You can't make words mean whatever you want them to mean just so you can "feel good" about them.
Jay at January 20, 2020 7:23 AM
Feeling bad or feeling uncomfortable is how your mind informs you that change is needed. I had to become very uncomfortable with my grades in college to admit that I had no clue about how to study or how much. One needs to worry about retirement to save for it. One should feel anxious about getting mugged to avoid going where you will get mugged. The impulse to never feel bad is a recipe for later disaster. It is called denial. So morbidly obese people who can barely walk want to not feel bad about it? Ok, don't feel bad, but bad stuff will happen to you anyway.
cc at January 20, 2020 7:58 AM
I'll be honest. If I was 17 years old and in a program like this because of issues with my family, I would HATE people referring to me as "at risk." I've never associated the phrase with "at risk of failing." To me, it's always meant, "at risk of spending the rest of one's life in jail." If you fail at school, you can always get your GED later. If you go to jail, it's a lot more difficult to come back from that.
However, I wouldn't want to use the term "at promise," either. Maybe "obstacled" would be more appropriate (even though that isn't a word).
Fayd at January 20, 2020 8:05 AM
My kid's teachers do the same thing. No one makes a wrong choice. Instead they make red choices. As Rad said changing the label doesn't change the thing.
Ben at January 20, 2020 8:27 AM
Where there is risk, there is also opportunity. Perhaps that is what these students should be looking for?
I R A Darth Aggie at January 20, 2020 9:48 AM
This is so typical of American education in the post-WWII era. (1) Invent new terms for commonly understood concepts, in order to create a veneer of intellectualism. (2) Paper over the fact that past attempts to solve the problem haven't worked.

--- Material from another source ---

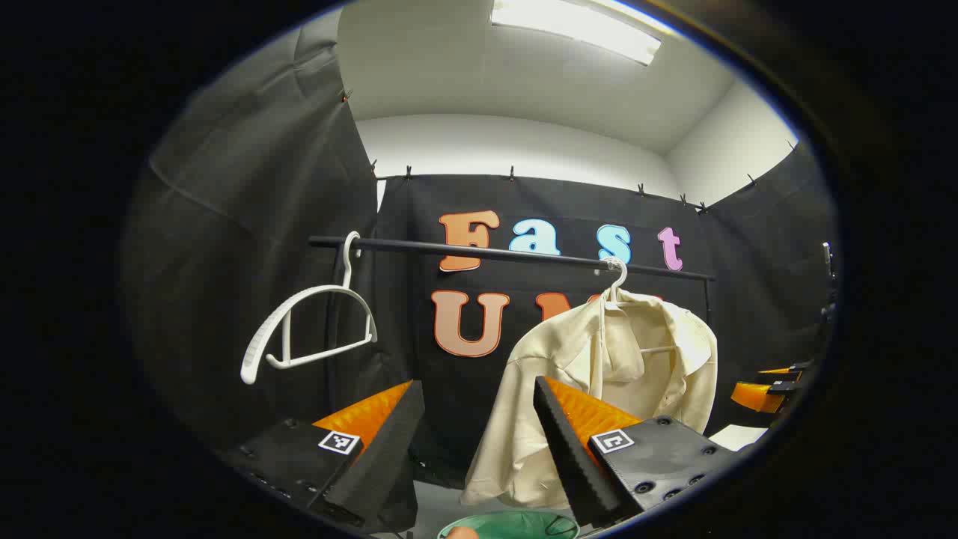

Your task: Grasp the clothes on the hanger with both hands and then place them into the laundry hamper below.

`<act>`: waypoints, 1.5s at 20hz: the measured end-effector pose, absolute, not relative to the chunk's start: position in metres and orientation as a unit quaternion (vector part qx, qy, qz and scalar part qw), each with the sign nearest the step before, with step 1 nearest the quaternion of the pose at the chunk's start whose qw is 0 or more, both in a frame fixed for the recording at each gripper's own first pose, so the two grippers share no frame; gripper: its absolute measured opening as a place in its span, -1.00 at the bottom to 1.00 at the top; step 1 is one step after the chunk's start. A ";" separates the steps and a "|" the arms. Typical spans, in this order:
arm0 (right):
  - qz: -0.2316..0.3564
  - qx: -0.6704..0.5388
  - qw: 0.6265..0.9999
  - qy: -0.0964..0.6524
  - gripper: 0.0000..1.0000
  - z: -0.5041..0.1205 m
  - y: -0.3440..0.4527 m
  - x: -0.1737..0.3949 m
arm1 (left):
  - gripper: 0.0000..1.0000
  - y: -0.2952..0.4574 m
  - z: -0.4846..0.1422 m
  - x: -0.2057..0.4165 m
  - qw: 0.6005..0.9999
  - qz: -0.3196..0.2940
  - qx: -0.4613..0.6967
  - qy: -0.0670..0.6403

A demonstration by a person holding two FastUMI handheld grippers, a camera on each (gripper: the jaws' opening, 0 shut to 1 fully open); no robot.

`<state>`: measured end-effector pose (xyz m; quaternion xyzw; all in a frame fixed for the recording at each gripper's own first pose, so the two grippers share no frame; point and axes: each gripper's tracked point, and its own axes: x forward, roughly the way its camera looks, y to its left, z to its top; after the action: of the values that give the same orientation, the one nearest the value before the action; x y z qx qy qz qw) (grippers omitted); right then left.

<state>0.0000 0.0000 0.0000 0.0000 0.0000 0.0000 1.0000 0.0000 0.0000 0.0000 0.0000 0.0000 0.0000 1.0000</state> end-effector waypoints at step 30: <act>-0.005 -0.027 0.999 0.034 0.88 -0.055 0.020 0.065 | 0.86 0.021 -0.026 0.008 1.000 0.012 -0.008 0.026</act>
<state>0.0649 0.0203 -0.0546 -0.0274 0.0338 -0.0054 0.9990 0.0080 0.0213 -0.0260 -0.0079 0.0259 0.0119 0.9996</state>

Cousin Dave at January 21, 2020 6:28 AM
Remember 'New Math' Cousin Dave. Gee, it was only thousands of years old. I guess it was new in the geologic sense.

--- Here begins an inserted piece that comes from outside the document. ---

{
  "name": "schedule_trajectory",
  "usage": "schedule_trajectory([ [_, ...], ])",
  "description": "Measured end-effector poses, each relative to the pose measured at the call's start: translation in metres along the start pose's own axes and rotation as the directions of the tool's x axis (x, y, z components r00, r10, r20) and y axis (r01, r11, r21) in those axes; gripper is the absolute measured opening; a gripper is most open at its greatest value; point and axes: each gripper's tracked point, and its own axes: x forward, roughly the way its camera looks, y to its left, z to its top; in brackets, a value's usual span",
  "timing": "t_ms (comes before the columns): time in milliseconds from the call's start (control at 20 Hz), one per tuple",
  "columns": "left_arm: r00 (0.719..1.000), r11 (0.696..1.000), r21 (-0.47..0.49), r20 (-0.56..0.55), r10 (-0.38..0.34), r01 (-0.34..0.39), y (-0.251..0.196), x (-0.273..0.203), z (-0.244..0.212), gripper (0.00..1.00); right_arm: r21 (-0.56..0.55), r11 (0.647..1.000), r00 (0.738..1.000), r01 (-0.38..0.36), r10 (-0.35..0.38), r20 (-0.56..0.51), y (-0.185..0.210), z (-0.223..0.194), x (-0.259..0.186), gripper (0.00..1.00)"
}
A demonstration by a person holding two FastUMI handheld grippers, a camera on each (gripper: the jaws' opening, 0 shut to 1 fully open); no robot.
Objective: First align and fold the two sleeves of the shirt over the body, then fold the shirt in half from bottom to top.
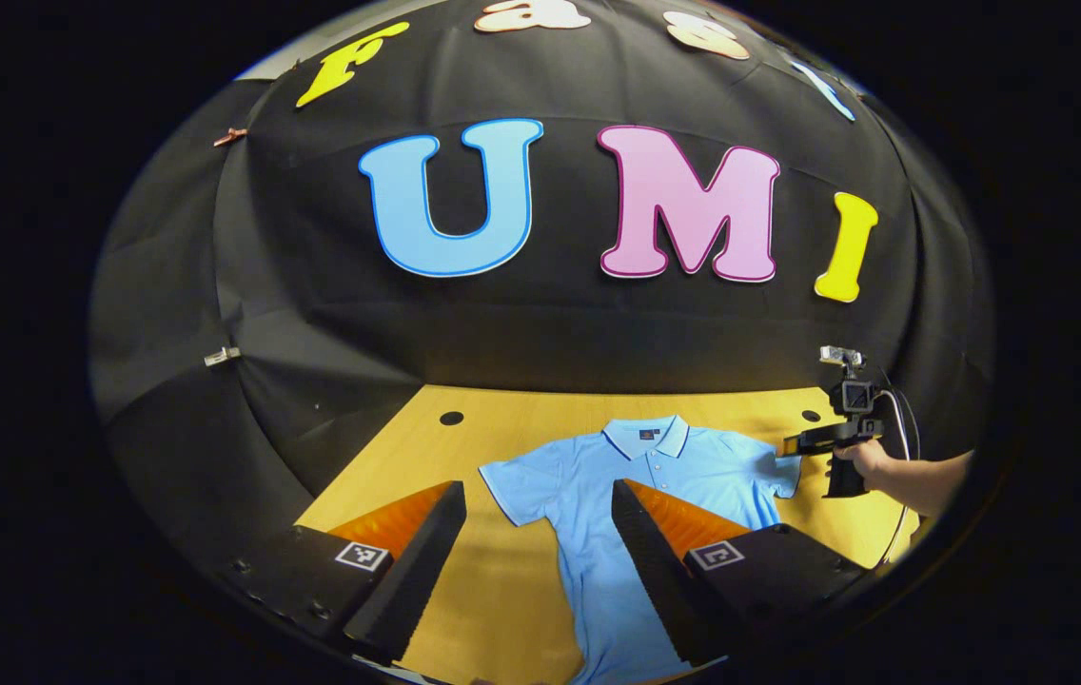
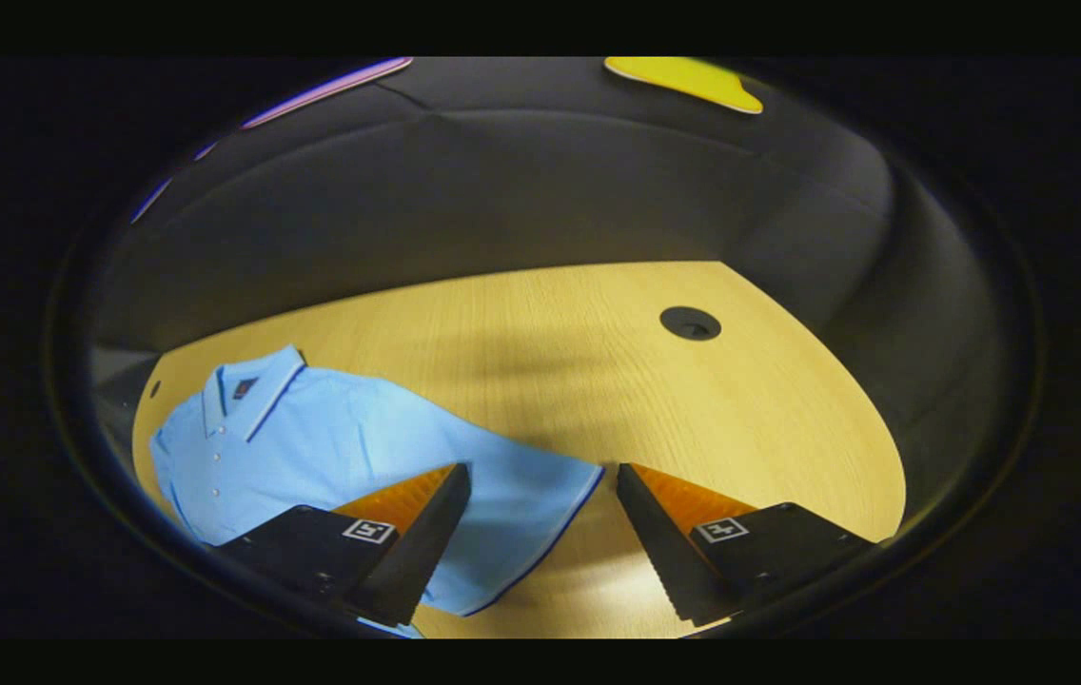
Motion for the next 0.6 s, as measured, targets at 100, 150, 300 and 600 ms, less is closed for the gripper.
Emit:
schedule_trajectory([
  [100, 1.000, 1.000, -0.003, 0.012, -0.003, 0.003, -0.003, 0.011, 0.002, 0.99, -0.012, 1.000, 1.000, -0.017, 0.017, -0.007, 0.006, -0.005, -0.003, 0.97],
  [150, 1.000, 1.000, -0.009, 0.019, -0.009, 0.009, -0.004, 0.014, 0.004, 0.99, -0.010, 1.000, 1.000, -0.015, 0.015, 0.003, 0.002, -0.001, -0.004, 0.97],
  [300, 0.999, 0.999, -0.032, 0.034, -0.010, 0.011, -0.004, 0.022, 0.004, 0.99, -0.019, 0.999, 0.999, -0.043, 0.043, 0.006, -0.001, 0.004, -0.010, 0.74],
  [600, 0.999, 0.998, -0.058, 0.032, 0.030, -0.028, 0.013, 0.022, -0.008, 0.99, -0.002, 0.997, 0.997, -0.072, 0.072, 0.027, 0.020, 0.007, -0.008, 0.01],
])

Ben at January 21, 2020 10:09 AM
"Retarded" had to be replaced by "mentally challenged" because it carried a stigma. Kids used it as an insult.
Within 3 year, kids were using "mentally challenged" as an insult, so it became "special" and within 3 years that became an insult.

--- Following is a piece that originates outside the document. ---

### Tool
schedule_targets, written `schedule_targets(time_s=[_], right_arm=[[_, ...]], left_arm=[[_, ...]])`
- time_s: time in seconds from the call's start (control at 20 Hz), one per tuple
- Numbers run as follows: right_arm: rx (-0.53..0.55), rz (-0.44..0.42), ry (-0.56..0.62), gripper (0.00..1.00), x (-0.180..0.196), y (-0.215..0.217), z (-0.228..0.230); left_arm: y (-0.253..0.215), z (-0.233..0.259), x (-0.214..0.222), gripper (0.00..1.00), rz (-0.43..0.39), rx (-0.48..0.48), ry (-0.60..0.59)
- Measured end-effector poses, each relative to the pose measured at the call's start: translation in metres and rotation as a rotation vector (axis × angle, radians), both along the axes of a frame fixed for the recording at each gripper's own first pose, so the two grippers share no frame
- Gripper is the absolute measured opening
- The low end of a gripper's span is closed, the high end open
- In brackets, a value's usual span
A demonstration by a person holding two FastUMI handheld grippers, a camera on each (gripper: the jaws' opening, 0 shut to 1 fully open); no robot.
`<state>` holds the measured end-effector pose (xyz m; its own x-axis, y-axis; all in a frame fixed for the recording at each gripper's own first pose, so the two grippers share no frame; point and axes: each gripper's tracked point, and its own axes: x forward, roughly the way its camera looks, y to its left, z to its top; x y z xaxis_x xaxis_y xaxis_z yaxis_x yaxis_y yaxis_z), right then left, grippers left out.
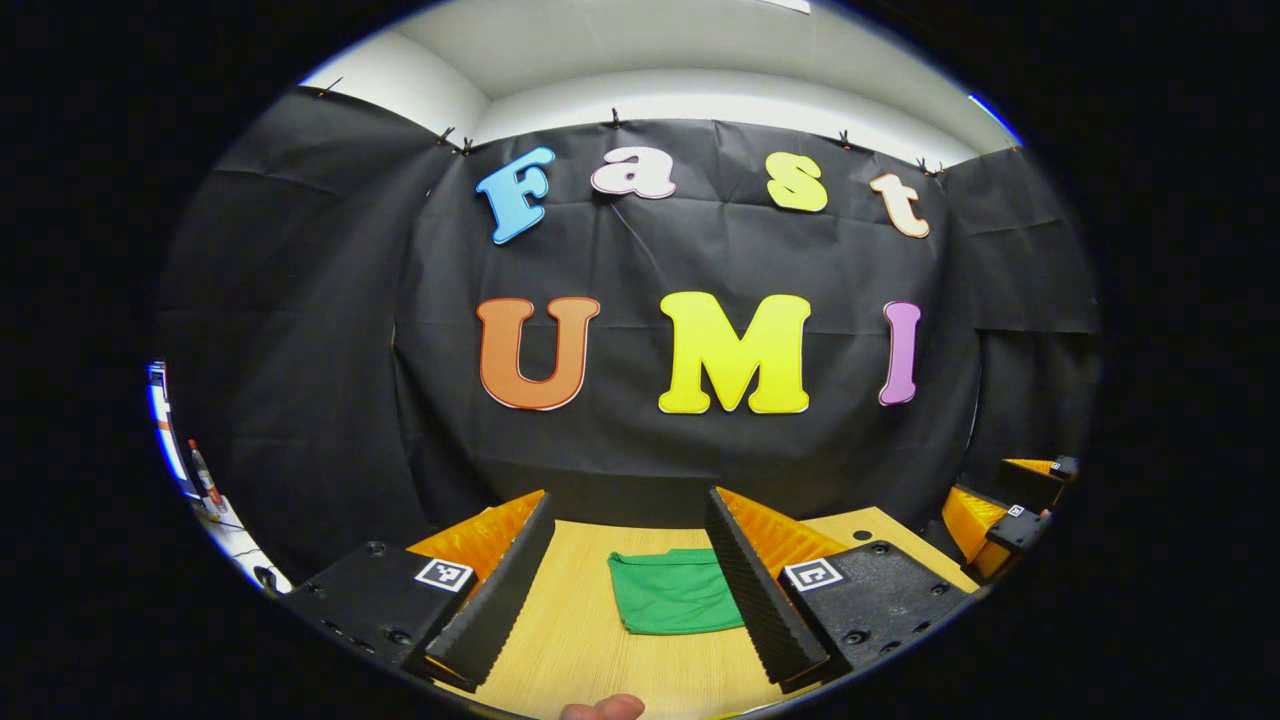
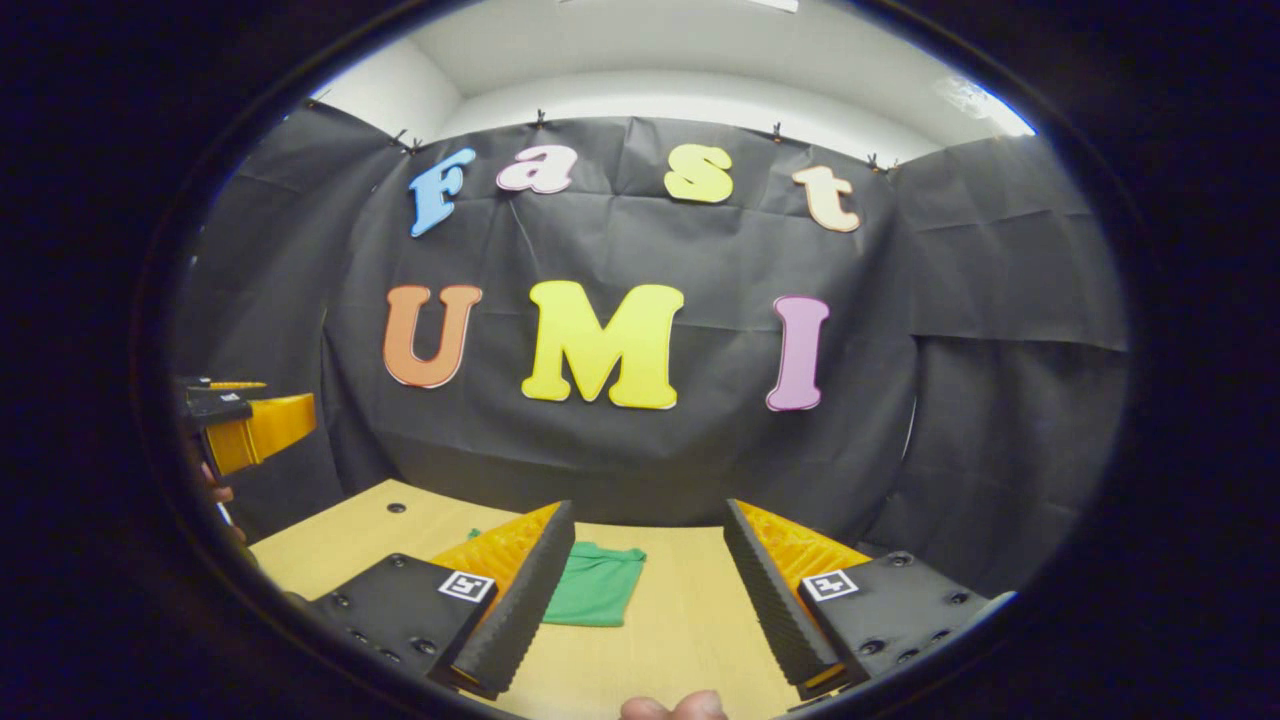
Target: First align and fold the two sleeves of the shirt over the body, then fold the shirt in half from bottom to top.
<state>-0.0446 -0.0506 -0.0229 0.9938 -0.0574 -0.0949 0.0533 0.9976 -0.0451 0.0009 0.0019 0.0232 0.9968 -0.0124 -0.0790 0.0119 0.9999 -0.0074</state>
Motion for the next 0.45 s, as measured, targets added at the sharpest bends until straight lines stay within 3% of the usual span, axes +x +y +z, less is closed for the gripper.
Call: schedule_targets(time_s=[0.45], right_arm=[[0.011, 0.002, -0.018, 0.89, 0.003, 0.003, 0.003]], left_arm=[[-0.008, 0.002, 0.012, 0.97, -0.021, 0.018, -0.002]])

It's an undesirable status - no one's running out and drinking lead paint trying to become mentally challenged, and no one who is mentally challenged wouldn't do anything not to be. If it's undesirable, it's going to carry a stigma, because the stigma is attached to the circumstances, not the label. How hard is it to understand that?
I say this as a parent of a severely developmentally disabled child. I love him fiercely, and I'm proud of his every small achievement, but that doesn't mean that if I rubbed a lamp and a genie offered me three wishes, the first TWO wouldn't be to remove his condition.
bw1 at January 21, 2020 5:26 PM
bw1, I understand, but that doesn't change the fact that people are not their disabilities and that polite language needs to reflect that.
Of course, that's a somewhat separate linguistic issue. But how hard is it for any adult, especially, to understand the difference between saying "a disabled person" and saying "a person with a disability"?
Yes, kids are afraid that they could be in the same position one day, via some accident - whether they end up in a wheelchair or with brain damage or both. Thus, they distance themselves from people with disabilities - or do worse. But any parent or teacher should know that fear or other emotions are NEVER an excuse for rudeness, and that rudeness includes the act of shunning, like it or not. Then, of course, they have to TEACH the kids that - and reprimand them when they keep behaving badly.
Just because people who are shunned may try to act as if they don't mind, doesn't mean they aren't seriously hurt.
Btw, I seem to remember reading in the NY Times that old people (folks, proper grammar means we should say "old," not "older") get shunned by strangers, for the same reason.